- _DIRECTIONS FOR THIS TASK_
Check every line of the entries for "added", and copy the lines that hold it.

Stored items
▬▬▬▬▬▬
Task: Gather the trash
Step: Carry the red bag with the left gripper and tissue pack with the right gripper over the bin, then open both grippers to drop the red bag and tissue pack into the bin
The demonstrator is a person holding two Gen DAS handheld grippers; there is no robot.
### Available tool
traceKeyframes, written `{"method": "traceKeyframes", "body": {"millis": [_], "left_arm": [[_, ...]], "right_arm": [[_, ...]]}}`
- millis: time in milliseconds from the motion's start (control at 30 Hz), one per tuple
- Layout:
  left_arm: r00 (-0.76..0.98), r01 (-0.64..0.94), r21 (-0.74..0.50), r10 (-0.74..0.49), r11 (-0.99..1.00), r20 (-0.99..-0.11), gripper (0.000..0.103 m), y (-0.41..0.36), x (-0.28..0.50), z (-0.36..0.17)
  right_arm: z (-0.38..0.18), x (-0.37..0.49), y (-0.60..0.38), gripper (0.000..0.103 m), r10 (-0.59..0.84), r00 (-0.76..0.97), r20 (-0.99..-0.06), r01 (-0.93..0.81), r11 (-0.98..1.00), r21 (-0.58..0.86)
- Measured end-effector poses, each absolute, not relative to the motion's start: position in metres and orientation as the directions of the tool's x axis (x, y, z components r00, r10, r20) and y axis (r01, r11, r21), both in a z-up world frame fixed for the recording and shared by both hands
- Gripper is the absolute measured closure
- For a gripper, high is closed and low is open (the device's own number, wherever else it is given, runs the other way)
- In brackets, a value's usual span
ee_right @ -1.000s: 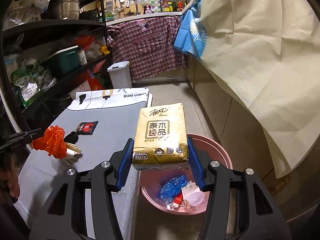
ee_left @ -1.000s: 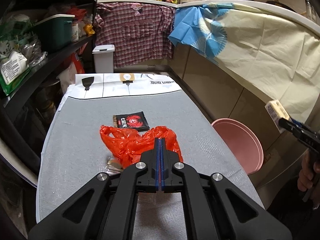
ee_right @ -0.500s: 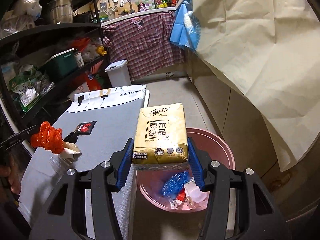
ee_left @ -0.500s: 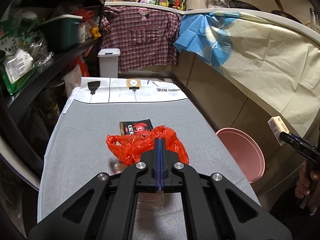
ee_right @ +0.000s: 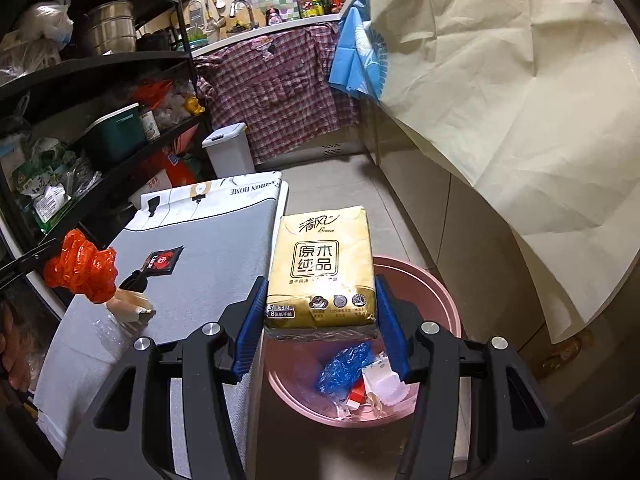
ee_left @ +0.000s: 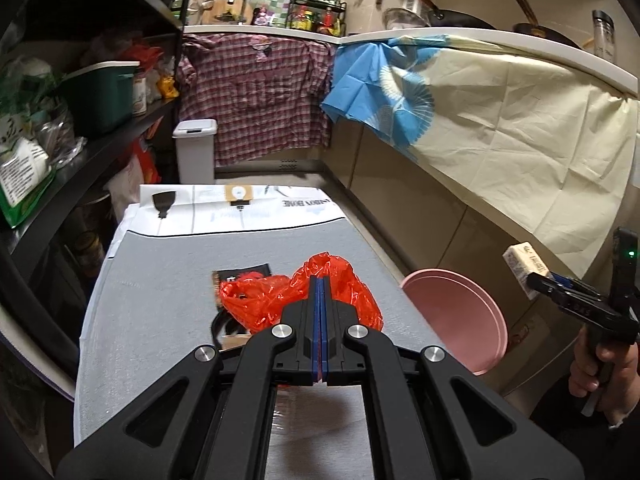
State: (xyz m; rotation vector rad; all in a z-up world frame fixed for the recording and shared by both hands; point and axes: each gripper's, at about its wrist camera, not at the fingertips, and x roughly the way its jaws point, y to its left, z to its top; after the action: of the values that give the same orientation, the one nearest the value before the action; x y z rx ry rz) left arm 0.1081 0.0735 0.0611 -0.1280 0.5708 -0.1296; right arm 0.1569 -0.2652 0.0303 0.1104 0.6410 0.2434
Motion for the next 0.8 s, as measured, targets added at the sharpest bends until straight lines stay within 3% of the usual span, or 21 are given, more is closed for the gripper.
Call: {"method": "traceKeyframes", "body": {"millis": [800], "left_arm": [[0.783,0.288,-0.156,-0.326,0.945,-0.53,0.103,-0.047,0.155,0.069]], "right_arm": [[0.02,0.177,-0.3,0.05,0.188,0.777,-0.6,-0.079,0.976,0.204]]}}
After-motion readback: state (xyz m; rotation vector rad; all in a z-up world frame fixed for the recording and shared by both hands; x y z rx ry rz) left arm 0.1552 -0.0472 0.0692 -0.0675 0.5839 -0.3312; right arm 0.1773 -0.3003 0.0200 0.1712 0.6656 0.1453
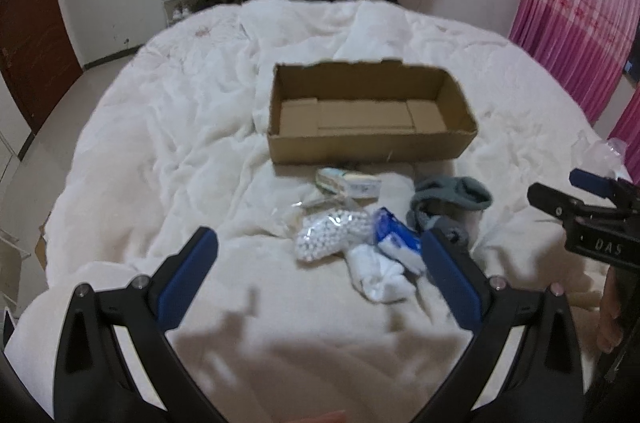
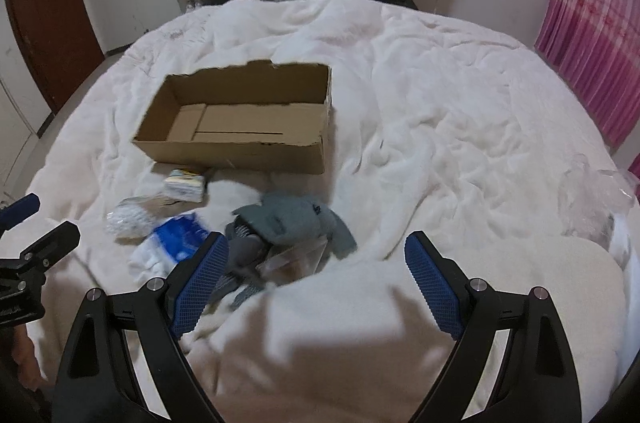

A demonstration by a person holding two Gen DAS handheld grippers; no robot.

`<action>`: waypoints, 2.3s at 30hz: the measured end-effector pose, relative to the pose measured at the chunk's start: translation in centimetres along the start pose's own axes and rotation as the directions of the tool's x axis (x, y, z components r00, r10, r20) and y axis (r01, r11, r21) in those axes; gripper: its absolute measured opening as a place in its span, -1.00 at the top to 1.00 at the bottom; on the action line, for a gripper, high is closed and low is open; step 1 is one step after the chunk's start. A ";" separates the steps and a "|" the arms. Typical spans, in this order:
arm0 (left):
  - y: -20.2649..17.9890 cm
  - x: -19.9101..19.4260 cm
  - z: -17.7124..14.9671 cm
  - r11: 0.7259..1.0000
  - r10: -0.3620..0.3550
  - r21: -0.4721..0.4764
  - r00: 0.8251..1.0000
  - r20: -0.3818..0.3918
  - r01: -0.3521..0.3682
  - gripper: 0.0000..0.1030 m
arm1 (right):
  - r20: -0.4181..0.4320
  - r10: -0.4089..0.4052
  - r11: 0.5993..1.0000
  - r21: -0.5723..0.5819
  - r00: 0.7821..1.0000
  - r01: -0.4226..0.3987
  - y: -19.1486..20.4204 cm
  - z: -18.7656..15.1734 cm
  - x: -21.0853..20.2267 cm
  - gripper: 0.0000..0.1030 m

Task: Organize objects
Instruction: 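Grasp the grey knit glove with the right gripper while the left grasps the cotton-swab bag, then carry the glove and swab bag into the cardboard box and open both grippers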

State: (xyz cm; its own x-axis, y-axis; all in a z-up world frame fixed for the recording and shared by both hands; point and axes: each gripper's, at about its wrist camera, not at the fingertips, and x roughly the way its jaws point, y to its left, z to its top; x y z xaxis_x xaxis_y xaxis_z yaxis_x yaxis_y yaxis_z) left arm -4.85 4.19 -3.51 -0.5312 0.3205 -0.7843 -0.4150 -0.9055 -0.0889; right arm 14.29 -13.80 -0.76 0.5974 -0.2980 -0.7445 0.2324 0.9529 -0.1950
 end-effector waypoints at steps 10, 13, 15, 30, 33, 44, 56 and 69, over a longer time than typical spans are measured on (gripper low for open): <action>0.2 8.0 1.2 1.000 -0.005 -0.016 0.992 -0.123 0.003 -0.98 | -0.135 0.057 0.998 0.006 0.989 -0.057 0.2 1.4 8.6 -0.74; 0.6 10.6 1.2 0.999 -0.034 -0.040 0.982 -0.188 0.027 -0.98 | -0.169 0.070 0.997 0.002 0.983 -0.071 0.6 1.2 10.4 -0.73; 0.9 12.2 1.0 0.998 -0.035 -0.067 0.973 -0.228 0.020 -0.97 | -0.193 0.096 0.995 0.006 0.976 -0.097 0.7 1.2 11.6 -0.54; 0.9 10.8 -0.2 0.983 -0.168 -0.108 0.963 -0.208 0.149 -0.05 | -0.116 0.183 0.983 0.051 0.976 -0.178 -0.3 1.0 9.5 0.11; 0.9 9.1 -0.2 0.979 -0.190 -0.111 0.968 -0.165 0.173 -0.05 | -0.075 0.178 0.983 0.056 0.981 -0.174 -0.4 1.2 7.5 0.11; 1.2 2.1 5.6 0.977 -0.214 -0.017 0.977 0.020 0.214 -0.05 | 0.080 0.300 0.945 0.107 0.950 -0.308 -2.2 5.3 1.0 0.10; -0.2 9.3 12.0 0.969 -0.246 0.019 0.966 0.078 0.245 -0.05 | 0.112 0.180 0.982 0.039 0.977 -0.185 -2.0 11.5 6.2 0.08; -1.2 16.6 9.6 0.982 -0.187 -0.006 0.980 -0.068 0.187 -0.11 | 0.006 0.127 0.992 0.010 0.992 -0.127 -0.5 10.1 13.0 0.00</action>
State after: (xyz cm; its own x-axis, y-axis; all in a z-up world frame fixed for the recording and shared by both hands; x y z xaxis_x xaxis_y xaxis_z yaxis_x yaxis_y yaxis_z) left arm -20.30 13.25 -10.57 -0.3931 0.4644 -0.7936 -0.5022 -0.8314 -0.2378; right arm 29.67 -18.77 -3.94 0.6266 -0.1747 -0.7595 0.1622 0.9824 -0.0922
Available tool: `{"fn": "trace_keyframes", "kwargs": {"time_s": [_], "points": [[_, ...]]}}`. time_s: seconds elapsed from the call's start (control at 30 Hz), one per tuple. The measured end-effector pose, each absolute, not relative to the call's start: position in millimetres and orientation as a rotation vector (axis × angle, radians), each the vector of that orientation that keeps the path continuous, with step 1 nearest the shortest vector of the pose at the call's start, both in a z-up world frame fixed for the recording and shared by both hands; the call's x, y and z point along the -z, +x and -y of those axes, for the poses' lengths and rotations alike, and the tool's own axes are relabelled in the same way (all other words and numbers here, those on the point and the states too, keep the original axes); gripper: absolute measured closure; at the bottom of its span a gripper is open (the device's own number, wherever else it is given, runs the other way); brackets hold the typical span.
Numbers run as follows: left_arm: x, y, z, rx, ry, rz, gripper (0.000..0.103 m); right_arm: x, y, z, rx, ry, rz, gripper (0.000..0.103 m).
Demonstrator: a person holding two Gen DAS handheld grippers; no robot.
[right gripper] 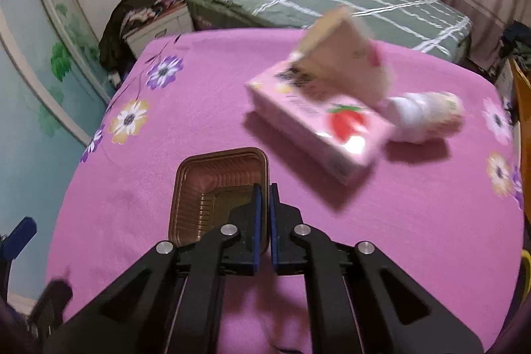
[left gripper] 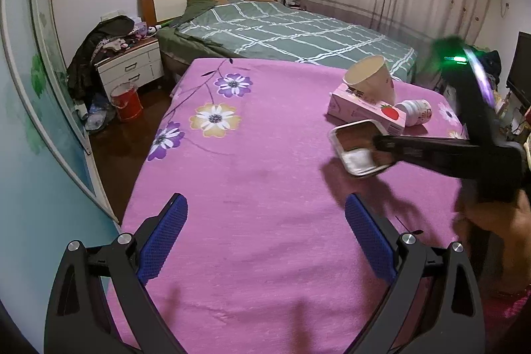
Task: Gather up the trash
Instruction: 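Carry the brown tray over the yellow bin and open the right gripper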
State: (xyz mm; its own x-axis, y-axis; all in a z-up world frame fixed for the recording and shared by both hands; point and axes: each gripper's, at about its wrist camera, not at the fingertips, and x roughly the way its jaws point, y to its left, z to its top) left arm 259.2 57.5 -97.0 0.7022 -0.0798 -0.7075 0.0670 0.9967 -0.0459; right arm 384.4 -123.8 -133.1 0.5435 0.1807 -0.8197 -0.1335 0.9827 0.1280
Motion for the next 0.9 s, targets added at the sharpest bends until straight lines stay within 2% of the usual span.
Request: {"fn": "trace_keyframes", "kwargs": {"time_s": [0.57,0.8,0.83,0.87,0.9], "points": [[101.6,277.5,22.7,0.223,0.04,-0.814,0.008,125.9,246.8,382.7,0.275,0.324,-0.871,0.099],[100.0,285.3,69.1,0.286,0.082,-0.814,0.008,149.1,212.1,456.9,0.461,0.397,-0.891,0.098],[100.4,286.6,73.6,0.292,0.088,-0.813,0.008,153.2,210.8,461.5,0.475,0.401,-0.899,0.093],[101.3,289.6,81.6,0.297,0.096,-0.813,0.008,156.7,208.8,466.2,0.501,0.4,-0.903,0.082],[101.7,292.4,86.1,0.299,0.101,-0.815,0.008,157.5,207.9,467.6,0.519,0.396,-0.898,0.075]]}}
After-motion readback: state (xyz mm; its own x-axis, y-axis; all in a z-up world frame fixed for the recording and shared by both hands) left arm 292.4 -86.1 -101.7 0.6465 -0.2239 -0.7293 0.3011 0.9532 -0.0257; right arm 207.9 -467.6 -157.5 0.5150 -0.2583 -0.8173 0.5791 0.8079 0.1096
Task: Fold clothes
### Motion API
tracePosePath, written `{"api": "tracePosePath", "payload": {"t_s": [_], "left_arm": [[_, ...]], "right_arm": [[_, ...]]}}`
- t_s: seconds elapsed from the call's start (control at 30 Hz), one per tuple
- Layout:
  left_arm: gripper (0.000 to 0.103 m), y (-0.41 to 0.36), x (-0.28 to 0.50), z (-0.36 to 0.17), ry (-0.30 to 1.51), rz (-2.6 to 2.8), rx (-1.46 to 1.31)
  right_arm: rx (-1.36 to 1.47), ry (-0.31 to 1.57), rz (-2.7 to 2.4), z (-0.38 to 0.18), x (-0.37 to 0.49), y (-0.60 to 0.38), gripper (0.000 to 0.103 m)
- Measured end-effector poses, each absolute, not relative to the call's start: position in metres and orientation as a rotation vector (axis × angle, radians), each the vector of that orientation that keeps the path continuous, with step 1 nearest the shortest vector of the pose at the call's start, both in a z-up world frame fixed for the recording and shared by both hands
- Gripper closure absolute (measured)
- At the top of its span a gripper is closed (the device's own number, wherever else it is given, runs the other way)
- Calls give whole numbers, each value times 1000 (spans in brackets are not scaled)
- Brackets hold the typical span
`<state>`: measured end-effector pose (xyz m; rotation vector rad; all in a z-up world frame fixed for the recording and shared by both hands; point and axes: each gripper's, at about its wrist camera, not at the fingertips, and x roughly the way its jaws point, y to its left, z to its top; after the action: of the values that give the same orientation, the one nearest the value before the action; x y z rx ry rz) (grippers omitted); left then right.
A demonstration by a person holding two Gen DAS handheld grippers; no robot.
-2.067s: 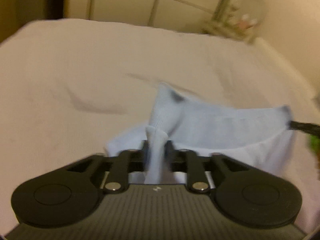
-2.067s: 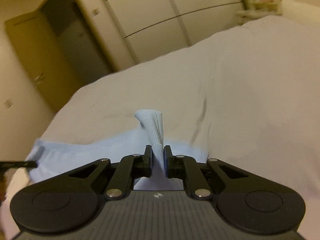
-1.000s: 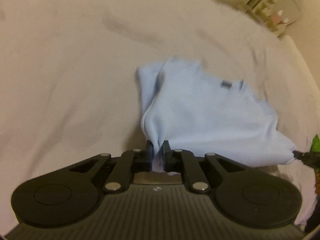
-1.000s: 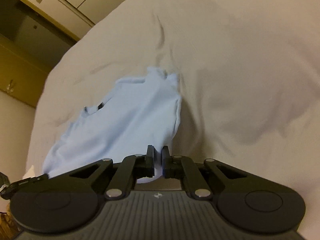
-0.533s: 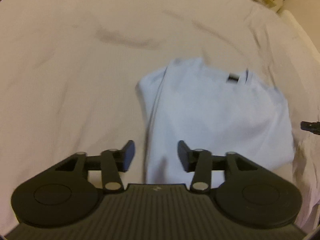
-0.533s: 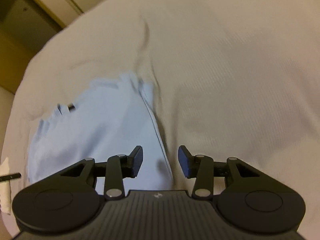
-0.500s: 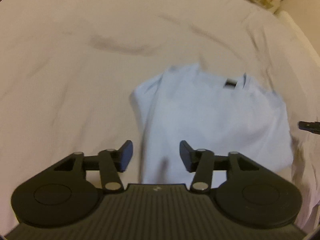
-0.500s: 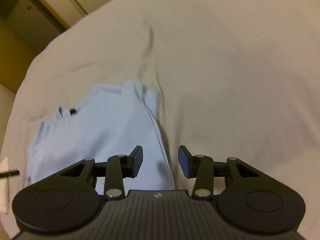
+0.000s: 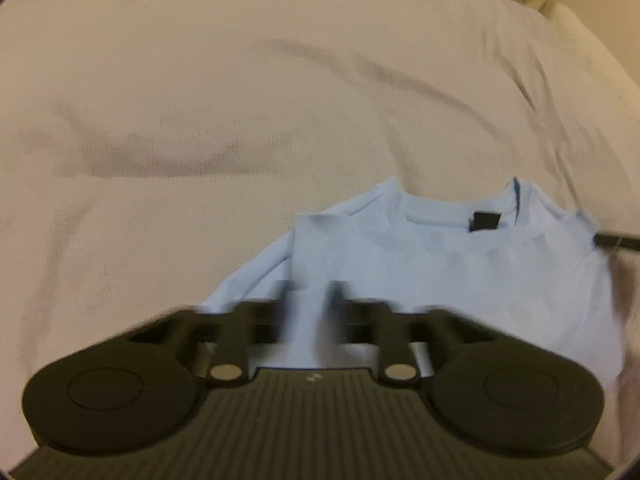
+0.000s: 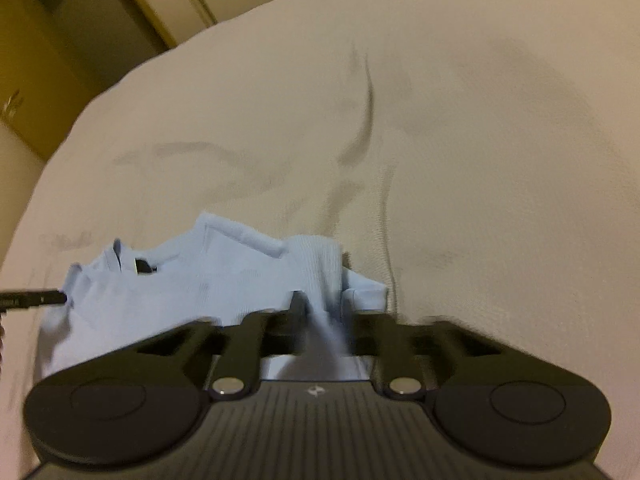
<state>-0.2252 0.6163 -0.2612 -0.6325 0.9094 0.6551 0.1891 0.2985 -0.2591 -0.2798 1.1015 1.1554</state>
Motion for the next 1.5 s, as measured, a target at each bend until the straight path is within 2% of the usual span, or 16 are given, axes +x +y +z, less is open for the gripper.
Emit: {"api": "tracePosePath", "payload": {"t_s": [0.17,0.37,0.53,0.57,0.6,0.63,0.83,0.87,0.93,1.03,1.2,1.27,1.3,1.33,1.43,1.5], "left_arm": [[95,619,-249,-246,760,703,-647],[93,625,-242,-271,782,753,-607],[84,625,-236,-284,863,807,-629],[80,623,-240,-276,855,838,-625],[77,621,-244,-267,846,868,-621],[74,619,-248,-258,837,898,-617],[77,577,-285,-212,740,875,-697],[83,560,-289,-210,741,831,-702],[91,528,-293,-212,801,779,-667],[91,498,-300,-231,873,740,-694],[91,511,-305,-275,1016,896,-689],[90,525,-302,-279,1068,957,-679],[90,525,-299,-270,1070,970,-661],[90,524,-297,-261,1072,983,-642],[86,509,-291,-232,1096,1026,-593],[86,490,-287,-219,1117,1033,-616]], "right_arm": [[-184,989,1227,-242,188,299,94],[-188,961,1175,-254,192,318,94],[-268,1069,1077,-292,191,341,92],[-262,1070,1052,-289,192,340,86],[-234,1058,1025,-281,192,335,57],[-207,1047,998,-274,193,331,45],[-55,1003,940,-230,179,282,48],[-67,997,958,-227,169,273,48],[-106,1019,1003,-228,143,257,54],[-163,1079,1059,-234,113,232,66],[-381,1109,960,-280,101,208,71],[-383,1112,894,-289,115,205,68],[-371,1127,862,-292,124,205,62],[-356,1138,838,-292,132,206,62],[-336,1101,840,-264,131,206,61],[-340,1111,838,-248,123,200,56]]}}
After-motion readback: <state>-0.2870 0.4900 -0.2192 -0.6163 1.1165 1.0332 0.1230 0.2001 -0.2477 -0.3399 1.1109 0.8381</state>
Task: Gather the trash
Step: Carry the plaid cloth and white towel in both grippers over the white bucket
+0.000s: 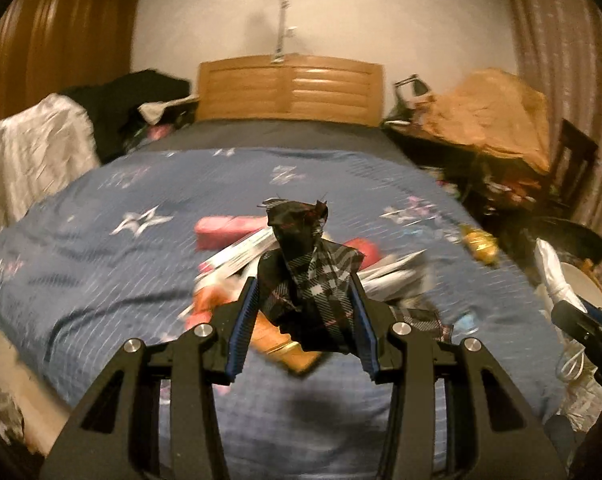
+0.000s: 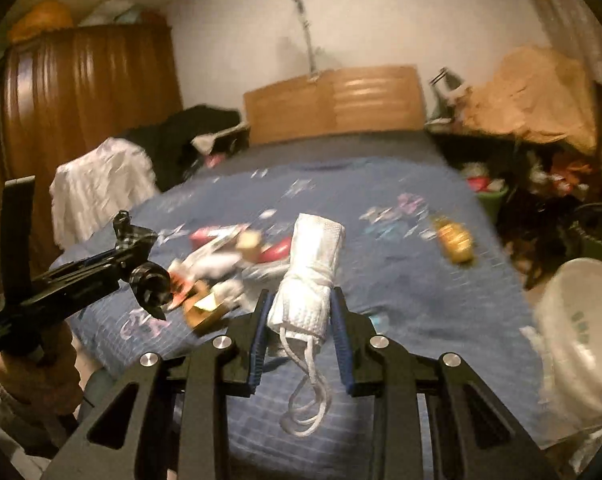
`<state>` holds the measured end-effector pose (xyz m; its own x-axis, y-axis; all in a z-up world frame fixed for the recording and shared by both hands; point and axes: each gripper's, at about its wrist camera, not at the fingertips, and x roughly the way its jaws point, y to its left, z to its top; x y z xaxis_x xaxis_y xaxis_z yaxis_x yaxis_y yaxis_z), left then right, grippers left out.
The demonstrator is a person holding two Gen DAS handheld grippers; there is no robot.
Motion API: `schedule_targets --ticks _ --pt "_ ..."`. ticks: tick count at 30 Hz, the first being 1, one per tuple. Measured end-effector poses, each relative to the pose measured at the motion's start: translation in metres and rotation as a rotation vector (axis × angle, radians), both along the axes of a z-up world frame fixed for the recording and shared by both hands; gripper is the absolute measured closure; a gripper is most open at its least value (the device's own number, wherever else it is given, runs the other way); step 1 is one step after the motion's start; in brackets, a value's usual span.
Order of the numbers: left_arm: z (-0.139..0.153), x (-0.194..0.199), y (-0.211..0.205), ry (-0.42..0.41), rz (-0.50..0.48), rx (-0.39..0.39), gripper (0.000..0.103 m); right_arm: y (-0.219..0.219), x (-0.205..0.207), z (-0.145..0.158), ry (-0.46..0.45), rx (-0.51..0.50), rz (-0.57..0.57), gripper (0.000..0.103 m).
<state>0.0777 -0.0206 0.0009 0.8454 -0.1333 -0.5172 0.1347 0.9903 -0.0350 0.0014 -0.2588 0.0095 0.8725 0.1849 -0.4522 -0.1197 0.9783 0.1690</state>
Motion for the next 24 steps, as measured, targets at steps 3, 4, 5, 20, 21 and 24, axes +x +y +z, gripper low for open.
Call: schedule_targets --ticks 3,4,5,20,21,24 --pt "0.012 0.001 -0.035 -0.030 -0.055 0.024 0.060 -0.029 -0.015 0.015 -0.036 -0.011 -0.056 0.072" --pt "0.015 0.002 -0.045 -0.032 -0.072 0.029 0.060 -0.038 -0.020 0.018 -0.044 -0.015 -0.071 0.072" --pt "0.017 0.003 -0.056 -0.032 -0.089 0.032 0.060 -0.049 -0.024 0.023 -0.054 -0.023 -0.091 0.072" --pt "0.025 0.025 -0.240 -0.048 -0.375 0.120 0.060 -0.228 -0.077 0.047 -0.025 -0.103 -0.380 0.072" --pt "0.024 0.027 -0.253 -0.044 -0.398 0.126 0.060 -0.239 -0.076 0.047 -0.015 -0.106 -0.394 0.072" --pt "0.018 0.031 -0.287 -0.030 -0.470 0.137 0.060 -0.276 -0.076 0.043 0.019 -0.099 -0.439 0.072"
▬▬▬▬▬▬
- _RESPONSE TO THIS TASK_
Motion for the next 0.8 s, as measured, targets added at the sharpest bends until straight lines stay within 3% of the usual span, or 21 are given, more is closed for the gripper.
Motion for the next 0.9 s, targets added at the sharpest bends until straight lines stay within 2% of the usual span.

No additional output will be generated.